## Description of the task
Exactly the lines from the first line of the records to the line holding "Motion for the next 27" should be duplicated, and nothing more; pictures stay out.

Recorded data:
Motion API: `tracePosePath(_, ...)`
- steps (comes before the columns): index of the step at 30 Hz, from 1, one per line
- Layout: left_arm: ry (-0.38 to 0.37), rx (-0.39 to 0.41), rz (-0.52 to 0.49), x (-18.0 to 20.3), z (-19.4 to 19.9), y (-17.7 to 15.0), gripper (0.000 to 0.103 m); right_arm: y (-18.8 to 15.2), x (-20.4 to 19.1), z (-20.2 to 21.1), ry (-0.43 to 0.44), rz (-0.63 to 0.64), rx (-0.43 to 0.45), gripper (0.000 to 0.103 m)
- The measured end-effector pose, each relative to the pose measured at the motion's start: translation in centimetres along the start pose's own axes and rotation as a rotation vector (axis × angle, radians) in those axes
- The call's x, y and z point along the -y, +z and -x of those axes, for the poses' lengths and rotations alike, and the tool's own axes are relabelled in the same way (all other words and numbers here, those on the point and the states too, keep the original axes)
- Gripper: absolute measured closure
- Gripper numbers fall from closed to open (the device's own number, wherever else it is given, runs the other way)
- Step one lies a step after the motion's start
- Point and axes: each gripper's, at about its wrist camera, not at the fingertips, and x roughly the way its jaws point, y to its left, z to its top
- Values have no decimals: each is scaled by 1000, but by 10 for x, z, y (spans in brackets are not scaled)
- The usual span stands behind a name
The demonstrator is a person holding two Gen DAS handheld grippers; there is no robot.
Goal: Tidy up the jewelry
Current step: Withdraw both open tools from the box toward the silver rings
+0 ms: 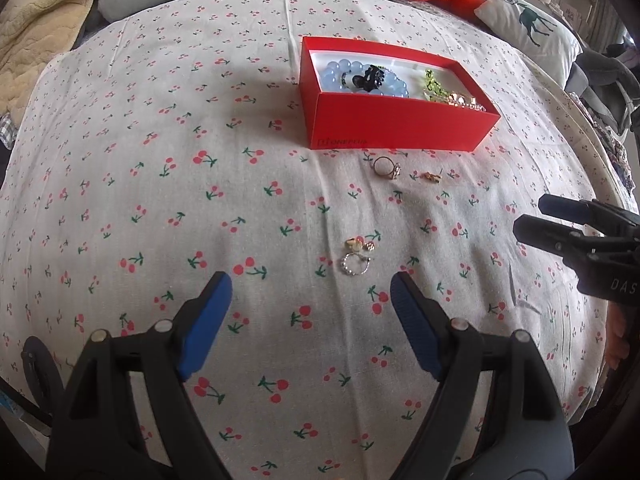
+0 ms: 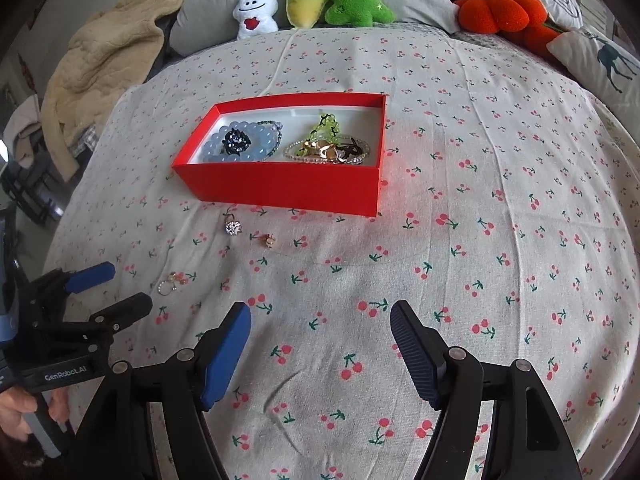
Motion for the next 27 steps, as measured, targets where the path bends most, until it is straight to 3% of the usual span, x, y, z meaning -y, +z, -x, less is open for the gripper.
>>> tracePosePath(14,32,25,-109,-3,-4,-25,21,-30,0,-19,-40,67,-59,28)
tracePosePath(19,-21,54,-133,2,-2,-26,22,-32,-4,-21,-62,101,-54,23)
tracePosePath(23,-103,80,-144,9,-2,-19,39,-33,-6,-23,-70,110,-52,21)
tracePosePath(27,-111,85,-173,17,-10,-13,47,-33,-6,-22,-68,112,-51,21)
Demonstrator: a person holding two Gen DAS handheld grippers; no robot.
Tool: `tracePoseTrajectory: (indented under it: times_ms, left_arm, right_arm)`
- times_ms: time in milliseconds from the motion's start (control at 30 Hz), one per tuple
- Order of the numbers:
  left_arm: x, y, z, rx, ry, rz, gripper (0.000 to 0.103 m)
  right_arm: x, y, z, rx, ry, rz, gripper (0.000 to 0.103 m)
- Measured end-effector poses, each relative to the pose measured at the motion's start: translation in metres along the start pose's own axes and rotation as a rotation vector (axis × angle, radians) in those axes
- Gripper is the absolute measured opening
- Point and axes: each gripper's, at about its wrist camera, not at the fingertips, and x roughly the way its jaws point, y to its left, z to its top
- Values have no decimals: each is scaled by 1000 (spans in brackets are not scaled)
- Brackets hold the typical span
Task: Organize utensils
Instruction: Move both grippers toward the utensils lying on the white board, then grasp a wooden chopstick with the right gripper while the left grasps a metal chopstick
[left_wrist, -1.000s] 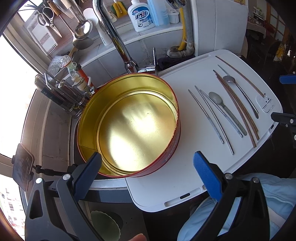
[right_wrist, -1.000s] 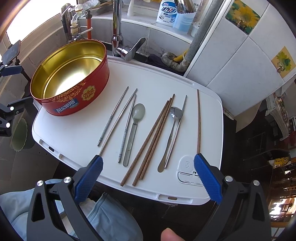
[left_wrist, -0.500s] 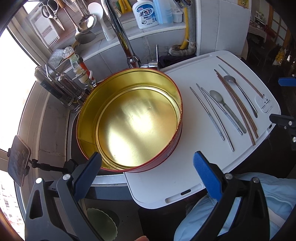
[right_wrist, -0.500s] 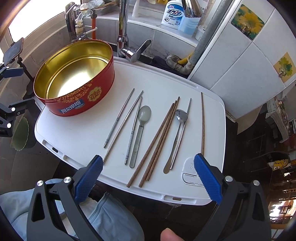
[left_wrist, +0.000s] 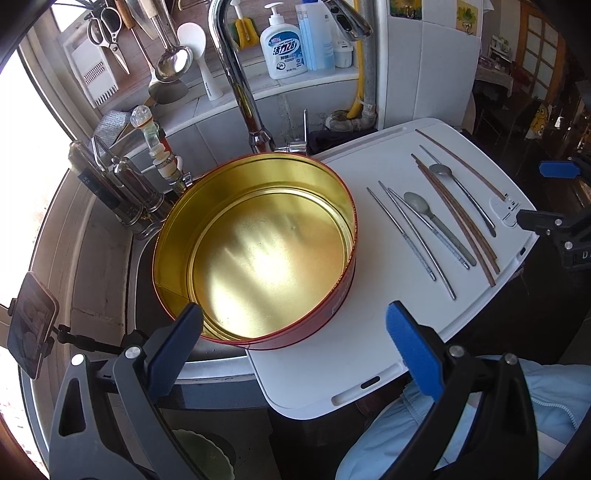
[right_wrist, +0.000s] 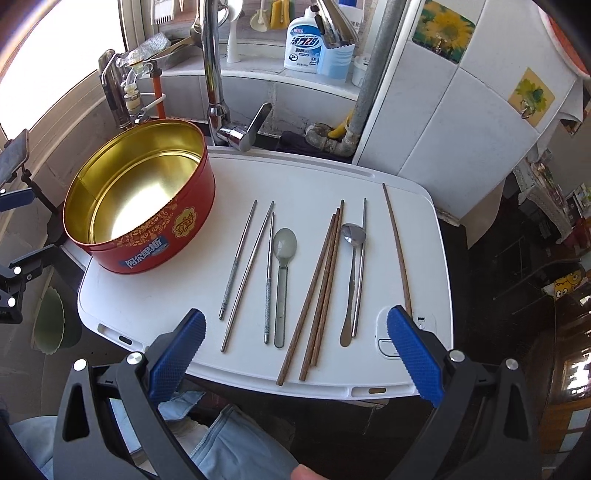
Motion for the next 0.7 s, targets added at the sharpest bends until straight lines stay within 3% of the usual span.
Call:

## Written solution
Motion API: `tracePosePath(_, ...)`
- steps (comes before the columns): index of the step at 30 Hz, from 1, one per line
- Layout: left_arm: ry (-0.38 to 0.37), rx (-0.39 to 0.41), rz (-0.52 to 0.49), x (-18.0 to 20.3), z (-19.4 to 19.9), y (-17.7 to 15.0), gripper (0.000 to 0.103 m); right_arm: y (-18.8 to 15.2), x (-20.4 to 19.1), z (-20.2 to 21.1), ry (-0.43 to 0.44), rz (-0.63 to 0.64), rx (-0.43 to 0.45), gripper (0.000 to 0.103 m)
- The measured end-effector pose, each relative to the pose measured at the motion's start: translation in centimetres along the start pose's own axes and rotation as a rotation vector (axis × angle, radians) in those axes
- The call's x, y and z point along the -y, +z and -x of those axes, for the poses' lengths and rotations alike, and the tool's own axes are relabelled in the same way (all other words and numbers here, those on the point and the states too, keep the original axes)
- Gripper: absolute measured closure
- Gripper numbers fall from closed to open (the device's own number, wherever else it is given, runs the other way)
- Step one lies a step after the motion's start
- Point and axes: each gripper's, at about its wrist camera, not at the fingertips, and x roughly the way its jaws point, y to its left, z to its top
- Values have no decimals: each is scaled by 1000, but by 10 for x, z, y (spans in brackets are not scaled)
- The usual span stands behind a name
The demonstrator is a person holding two Gen DAS handheld grippers; there is no robot.
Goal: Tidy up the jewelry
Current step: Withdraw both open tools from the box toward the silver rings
+0 ms: 
+0 ms: 
Motion for the next 27 steps, as measured, targets where the path bends most, until it is straight to 3% of the usual span, x, y, z meaning -y, +z, -x, less is open for the gripper.

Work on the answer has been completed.